### WHAT TO PRODUCE
Go to the line below that has "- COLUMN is", print it and each line after it exactly, and stop after the line that has "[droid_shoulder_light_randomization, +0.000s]"; leave out pictures.

### DATASET SECTION
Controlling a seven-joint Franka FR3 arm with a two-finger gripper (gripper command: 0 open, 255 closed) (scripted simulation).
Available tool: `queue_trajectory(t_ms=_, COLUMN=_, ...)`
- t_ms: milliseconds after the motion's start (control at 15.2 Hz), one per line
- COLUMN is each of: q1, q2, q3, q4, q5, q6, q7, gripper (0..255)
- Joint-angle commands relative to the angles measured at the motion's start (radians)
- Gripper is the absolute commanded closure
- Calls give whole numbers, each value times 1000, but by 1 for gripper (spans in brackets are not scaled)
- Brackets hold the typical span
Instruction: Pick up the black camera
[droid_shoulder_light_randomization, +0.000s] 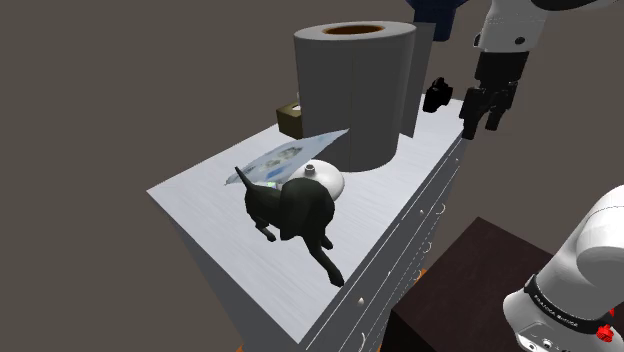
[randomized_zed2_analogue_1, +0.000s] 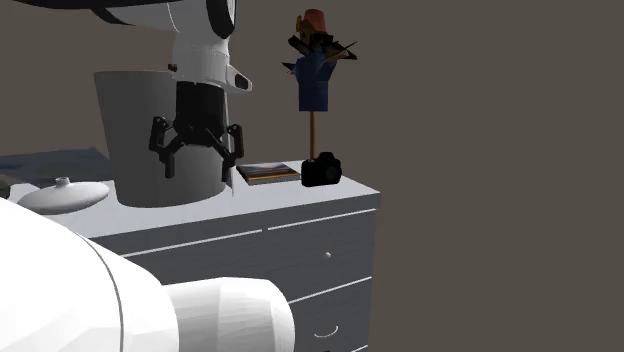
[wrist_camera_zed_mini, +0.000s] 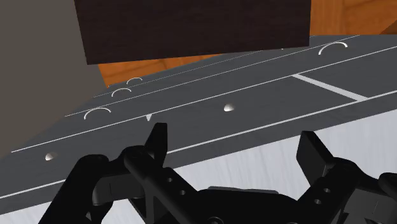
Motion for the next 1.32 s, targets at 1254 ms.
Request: queue_trajectory(t_ms=1254, q1=-4, q2=567, q3=-351, q4=459, q5=-171, q6=91, q7=-597, gripper=0)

### ANSWER FOR THIS EXERCISE
- COLUMN is each of: q1, q2, q3, q4, q5, q6, q7, gripper (0..255)
- Joint-angle commands relative to the angles measured at the motion's start (radians)
- Gripper is the absolute commanded closure
- Calls give whole numbers, each value times 1000, but by 1 for gripper (spans in brackets are not scaled)
- Brackets hold the typical span
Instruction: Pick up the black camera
[droid_shoulder_light_randomization, +0.000s] 

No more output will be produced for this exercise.